- WHAT YOU HAVE TO DO: Of the entries below, restate word for word only the section that runs from the line with "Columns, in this" to the line with "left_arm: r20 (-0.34", counting both ends.

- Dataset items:
══════════════════════════════

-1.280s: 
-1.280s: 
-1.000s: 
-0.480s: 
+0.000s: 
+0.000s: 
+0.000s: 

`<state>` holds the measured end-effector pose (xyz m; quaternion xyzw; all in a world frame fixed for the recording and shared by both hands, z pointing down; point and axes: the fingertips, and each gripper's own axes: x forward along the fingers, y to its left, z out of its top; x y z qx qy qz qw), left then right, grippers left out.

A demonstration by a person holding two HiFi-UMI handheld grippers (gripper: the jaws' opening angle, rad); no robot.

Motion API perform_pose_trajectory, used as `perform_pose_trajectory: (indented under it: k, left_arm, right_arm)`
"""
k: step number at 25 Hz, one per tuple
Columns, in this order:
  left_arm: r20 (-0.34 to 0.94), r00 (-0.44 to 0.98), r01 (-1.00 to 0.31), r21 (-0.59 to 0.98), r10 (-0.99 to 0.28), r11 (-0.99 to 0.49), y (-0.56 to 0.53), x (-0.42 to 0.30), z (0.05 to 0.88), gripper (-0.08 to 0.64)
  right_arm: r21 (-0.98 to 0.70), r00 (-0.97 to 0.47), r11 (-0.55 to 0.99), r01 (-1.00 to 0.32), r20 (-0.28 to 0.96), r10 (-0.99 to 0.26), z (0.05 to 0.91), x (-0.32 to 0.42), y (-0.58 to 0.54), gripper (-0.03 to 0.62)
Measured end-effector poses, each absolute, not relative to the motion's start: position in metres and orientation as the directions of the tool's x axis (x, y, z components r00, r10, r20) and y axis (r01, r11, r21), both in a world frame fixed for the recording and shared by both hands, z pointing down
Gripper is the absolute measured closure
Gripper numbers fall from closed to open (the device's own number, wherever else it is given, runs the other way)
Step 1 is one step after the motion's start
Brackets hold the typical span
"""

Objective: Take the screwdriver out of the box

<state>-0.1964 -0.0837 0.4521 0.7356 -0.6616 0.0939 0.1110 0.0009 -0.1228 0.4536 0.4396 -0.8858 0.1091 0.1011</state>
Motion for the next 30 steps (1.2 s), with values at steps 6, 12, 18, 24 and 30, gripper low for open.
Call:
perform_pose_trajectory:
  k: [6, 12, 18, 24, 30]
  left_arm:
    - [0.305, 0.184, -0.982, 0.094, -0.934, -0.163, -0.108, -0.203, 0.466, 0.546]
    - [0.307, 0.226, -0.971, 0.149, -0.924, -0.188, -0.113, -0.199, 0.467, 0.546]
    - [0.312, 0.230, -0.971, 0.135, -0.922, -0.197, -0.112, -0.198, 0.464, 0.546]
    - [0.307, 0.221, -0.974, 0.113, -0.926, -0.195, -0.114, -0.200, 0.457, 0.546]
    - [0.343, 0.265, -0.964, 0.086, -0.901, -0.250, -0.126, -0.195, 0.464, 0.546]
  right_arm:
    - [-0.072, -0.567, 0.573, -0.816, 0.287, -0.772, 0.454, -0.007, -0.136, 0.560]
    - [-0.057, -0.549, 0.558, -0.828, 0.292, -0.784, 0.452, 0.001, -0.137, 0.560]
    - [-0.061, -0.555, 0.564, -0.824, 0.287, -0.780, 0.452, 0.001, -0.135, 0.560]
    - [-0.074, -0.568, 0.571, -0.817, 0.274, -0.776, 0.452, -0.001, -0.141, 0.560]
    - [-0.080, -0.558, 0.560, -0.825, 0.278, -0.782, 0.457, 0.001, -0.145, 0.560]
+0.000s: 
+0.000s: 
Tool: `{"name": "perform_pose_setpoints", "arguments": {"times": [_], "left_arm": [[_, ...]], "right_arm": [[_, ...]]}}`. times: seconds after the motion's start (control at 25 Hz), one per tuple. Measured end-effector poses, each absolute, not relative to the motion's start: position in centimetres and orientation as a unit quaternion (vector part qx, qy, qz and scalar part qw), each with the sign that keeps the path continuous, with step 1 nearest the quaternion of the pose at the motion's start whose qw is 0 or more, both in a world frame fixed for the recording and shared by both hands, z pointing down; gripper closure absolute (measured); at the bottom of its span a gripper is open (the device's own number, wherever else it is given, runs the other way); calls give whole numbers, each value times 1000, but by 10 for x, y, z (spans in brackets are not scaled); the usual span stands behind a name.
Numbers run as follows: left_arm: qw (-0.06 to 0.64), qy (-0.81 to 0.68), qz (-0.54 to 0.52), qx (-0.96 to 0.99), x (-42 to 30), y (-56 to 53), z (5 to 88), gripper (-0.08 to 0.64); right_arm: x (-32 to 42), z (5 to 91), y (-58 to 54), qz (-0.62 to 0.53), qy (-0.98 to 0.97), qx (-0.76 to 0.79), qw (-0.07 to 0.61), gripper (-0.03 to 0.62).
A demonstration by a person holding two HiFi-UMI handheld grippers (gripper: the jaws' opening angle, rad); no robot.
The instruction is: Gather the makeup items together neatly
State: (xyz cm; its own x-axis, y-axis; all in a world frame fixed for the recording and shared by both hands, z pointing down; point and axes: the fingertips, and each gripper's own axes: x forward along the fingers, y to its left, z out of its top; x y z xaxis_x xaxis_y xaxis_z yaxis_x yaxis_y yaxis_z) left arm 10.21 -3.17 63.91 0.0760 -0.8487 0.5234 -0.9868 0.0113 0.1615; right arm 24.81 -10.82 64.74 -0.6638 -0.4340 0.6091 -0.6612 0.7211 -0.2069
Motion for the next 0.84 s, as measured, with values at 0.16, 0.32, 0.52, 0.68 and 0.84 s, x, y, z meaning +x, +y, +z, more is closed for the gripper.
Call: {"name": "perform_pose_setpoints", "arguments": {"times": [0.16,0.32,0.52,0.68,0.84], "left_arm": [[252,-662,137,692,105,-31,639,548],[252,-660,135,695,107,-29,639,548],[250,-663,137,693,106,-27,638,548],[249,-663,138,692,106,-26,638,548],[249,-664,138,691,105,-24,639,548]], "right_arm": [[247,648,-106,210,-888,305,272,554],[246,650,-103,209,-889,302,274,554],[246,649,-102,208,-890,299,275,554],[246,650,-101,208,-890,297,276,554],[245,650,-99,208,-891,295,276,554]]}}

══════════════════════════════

- RESPONSE:
Columns, in this order:
  left_arm: r20 (-0.34 to 0.94), r00 (-0.44 to 0.98), r01 (-1.00 to 0.31), r21 (-0.59 to 0.98), r10 (-0.99 to 0.28), r11 (-0.99 to 0.49), y (-0.56 to 0.53), x (-0.42 to 0.30), z (0.05 to 0.88), gripper (-0.08 to 0.64)

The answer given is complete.